YOUR OBJECTIVE - From the data below, copy out every line in which the word "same" occurs.

Dataset entries
┌──

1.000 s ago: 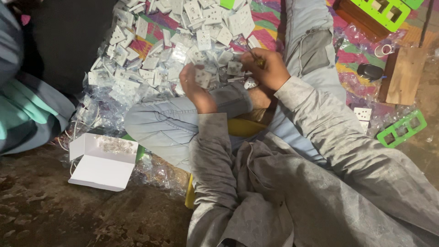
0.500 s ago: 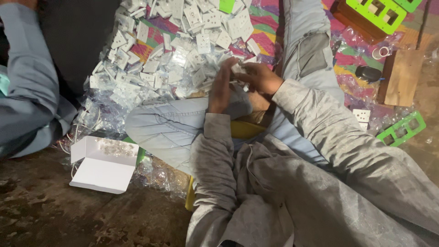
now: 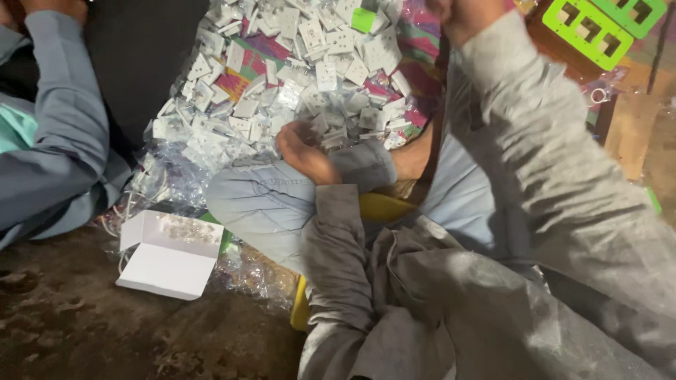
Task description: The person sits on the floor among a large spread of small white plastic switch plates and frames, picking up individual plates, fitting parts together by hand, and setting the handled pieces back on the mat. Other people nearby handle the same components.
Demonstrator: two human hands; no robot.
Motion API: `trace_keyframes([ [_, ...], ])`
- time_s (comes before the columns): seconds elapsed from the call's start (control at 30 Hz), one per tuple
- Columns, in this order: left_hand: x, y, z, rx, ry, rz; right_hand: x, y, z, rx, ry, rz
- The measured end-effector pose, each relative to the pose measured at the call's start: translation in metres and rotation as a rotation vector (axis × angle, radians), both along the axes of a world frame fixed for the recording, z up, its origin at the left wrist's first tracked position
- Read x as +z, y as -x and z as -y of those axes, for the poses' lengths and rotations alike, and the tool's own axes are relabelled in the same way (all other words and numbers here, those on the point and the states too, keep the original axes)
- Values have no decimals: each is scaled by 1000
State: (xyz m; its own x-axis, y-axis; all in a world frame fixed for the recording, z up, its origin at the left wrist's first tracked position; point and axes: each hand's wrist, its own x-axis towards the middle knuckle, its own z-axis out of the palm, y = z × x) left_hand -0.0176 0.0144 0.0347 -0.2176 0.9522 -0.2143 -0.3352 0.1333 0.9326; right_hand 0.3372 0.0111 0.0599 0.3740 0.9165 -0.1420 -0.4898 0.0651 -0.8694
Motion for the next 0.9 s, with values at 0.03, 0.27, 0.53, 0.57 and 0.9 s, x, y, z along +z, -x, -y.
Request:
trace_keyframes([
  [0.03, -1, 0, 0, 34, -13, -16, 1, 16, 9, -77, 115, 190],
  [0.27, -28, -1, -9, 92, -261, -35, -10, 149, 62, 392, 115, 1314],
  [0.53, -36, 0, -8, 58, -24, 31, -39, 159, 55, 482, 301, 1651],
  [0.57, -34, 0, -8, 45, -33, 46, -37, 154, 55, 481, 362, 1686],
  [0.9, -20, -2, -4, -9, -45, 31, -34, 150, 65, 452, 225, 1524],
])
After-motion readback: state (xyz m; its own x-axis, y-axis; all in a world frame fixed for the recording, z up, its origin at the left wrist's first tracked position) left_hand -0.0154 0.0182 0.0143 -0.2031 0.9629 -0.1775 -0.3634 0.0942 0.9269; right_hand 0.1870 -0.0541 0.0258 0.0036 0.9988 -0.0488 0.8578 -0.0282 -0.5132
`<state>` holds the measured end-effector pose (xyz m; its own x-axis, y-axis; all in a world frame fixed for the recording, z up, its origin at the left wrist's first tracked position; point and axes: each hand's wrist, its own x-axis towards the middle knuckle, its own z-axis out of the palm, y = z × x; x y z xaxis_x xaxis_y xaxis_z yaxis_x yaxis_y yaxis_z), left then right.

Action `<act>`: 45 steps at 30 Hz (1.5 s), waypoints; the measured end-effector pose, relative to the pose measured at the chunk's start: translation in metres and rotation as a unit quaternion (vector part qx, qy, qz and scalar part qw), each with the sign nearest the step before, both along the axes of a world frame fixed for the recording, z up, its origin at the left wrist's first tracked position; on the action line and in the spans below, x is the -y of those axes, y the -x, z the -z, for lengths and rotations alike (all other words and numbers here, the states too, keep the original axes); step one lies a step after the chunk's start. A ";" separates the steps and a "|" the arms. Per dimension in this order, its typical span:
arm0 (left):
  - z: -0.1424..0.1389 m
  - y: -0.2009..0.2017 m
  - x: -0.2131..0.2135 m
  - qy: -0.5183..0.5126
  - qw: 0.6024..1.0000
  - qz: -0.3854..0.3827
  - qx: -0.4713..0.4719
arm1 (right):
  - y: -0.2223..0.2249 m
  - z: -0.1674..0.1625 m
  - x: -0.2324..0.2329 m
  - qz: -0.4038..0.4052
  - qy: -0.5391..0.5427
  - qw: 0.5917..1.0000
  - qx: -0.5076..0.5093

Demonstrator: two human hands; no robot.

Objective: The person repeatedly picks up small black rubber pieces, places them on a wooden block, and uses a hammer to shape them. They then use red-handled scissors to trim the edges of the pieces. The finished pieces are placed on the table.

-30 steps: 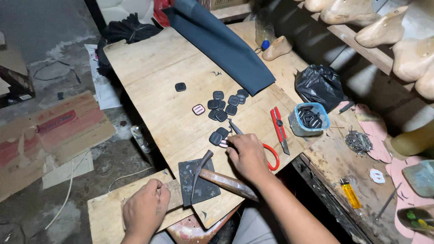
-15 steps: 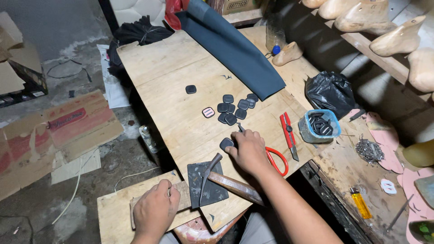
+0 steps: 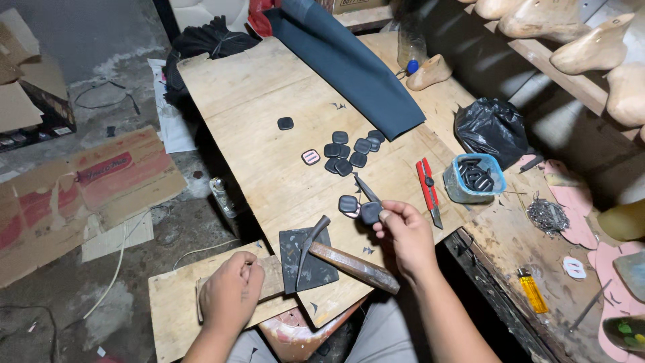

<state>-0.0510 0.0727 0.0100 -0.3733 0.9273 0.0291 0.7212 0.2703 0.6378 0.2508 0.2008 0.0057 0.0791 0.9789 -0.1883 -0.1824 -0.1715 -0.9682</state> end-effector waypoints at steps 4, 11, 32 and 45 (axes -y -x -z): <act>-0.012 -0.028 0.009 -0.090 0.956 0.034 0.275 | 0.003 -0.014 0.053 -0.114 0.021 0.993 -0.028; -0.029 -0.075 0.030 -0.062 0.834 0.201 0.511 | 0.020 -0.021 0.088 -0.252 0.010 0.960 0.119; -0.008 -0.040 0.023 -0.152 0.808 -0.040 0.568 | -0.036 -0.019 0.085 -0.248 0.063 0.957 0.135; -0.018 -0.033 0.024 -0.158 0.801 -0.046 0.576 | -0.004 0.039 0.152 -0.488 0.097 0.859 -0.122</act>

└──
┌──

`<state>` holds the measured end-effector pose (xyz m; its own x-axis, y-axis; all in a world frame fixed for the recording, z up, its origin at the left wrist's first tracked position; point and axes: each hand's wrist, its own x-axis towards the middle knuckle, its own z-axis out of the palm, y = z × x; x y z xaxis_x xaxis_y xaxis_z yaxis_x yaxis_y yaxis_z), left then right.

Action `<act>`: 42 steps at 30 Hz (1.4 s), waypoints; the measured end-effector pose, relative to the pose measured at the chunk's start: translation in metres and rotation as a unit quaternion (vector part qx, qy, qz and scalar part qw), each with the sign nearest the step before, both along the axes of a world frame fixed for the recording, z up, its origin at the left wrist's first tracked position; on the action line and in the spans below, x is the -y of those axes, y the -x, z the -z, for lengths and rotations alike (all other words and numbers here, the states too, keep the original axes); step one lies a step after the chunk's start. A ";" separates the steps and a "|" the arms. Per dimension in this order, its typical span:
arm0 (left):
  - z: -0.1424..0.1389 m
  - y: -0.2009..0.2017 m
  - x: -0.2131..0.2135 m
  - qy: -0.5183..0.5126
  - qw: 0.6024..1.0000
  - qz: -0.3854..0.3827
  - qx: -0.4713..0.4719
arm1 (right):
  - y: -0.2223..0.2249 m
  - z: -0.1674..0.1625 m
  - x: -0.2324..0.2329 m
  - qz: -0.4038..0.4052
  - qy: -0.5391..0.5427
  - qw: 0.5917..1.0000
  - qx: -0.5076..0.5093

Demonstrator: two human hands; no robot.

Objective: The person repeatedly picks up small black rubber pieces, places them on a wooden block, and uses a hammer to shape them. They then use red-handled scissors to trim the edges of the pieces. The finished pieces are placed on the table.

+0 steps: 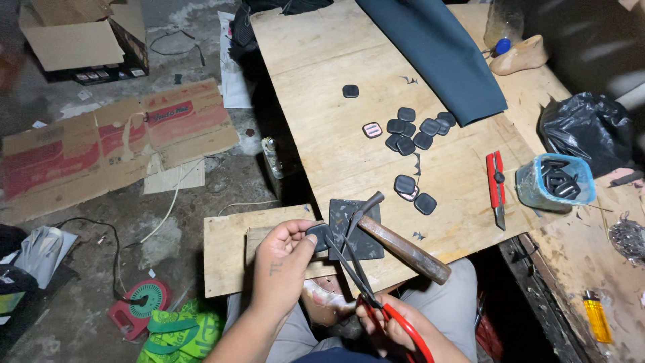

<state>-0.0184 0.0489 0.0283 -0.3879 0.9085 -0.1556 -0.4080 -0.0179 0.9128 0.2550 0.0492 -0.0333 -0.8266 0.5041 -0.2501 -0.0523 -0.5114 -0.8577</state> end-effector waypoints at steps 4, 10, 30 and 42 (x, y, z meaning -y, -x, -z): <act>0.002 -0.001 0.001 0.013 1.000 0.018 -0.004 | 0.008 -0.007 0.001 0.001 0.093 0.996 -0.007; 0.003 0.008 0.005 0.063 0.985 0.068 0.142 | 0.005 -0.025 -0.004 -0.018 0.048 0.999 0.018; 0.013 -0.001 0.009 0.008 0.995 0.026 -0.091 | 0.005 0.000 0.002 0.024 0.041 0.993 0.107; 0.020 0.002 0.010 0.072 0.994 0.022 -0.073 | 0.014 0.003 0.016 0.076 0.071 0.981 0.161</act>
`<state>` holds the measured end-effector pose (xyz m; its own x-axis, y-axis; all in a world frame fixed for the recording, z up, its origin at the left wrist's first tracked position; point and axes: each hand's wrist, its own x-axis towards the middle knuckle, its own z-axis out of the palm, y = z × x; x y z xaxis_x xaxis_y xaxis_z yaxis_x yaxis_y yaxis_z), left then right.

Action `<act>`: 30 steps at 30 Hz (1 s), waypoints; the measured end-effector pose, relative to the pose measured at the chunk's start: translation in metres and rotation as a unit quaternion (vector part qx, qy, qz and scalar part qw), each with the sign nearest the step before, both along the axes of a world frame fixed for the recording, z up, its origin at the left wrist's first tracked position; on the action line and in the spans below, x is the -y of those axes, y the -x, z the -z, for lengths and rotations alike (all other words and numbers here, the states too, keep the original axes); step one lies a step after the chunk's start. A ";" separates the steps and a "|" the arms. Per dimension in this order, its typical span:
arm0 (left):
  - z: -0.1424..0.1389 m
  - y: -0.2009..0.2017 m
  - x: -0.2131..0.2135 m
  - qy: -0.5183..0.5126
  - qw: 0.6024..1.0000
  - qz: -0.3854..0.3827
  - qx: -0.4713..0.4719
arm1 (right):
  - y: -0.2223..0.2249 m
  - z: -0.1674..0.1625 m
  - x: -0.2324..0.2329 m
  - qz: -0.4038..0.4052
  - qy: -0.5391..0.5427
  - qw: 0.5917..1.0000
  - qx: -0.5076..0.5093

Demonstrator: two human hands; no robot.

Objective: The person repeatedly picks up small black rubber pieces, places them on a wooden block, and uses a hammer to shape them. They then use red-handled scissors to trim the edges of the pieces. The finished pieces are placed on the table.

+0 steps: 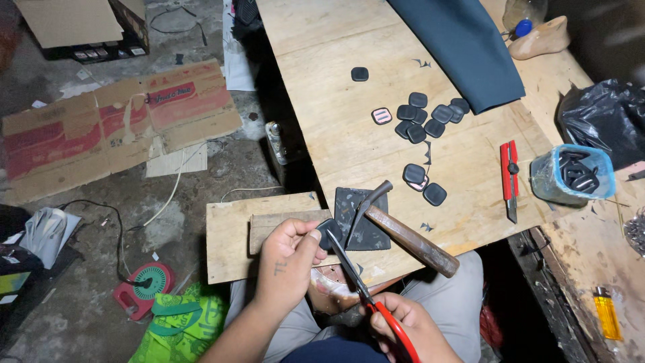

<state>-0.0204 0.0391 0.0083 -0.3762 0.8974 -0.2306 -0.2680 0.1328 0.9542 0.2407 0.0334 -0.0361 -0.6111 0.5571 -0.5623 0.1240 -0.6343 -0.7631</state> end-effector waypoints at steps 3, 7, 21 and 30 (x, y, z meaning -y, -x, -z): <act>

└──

TASK OUTPUT -
Task description: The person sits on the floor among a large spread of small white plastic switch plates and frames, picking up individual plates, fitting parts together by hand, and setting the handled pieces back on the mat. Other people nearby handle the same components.
- Read x as +z, y as -x and z as -y of those axes, for the poses' lengths and rotations alike, and the tool's own axes are relabelled in the same way (all other words and numbers here, those on the point and the states too, keep the original axes)

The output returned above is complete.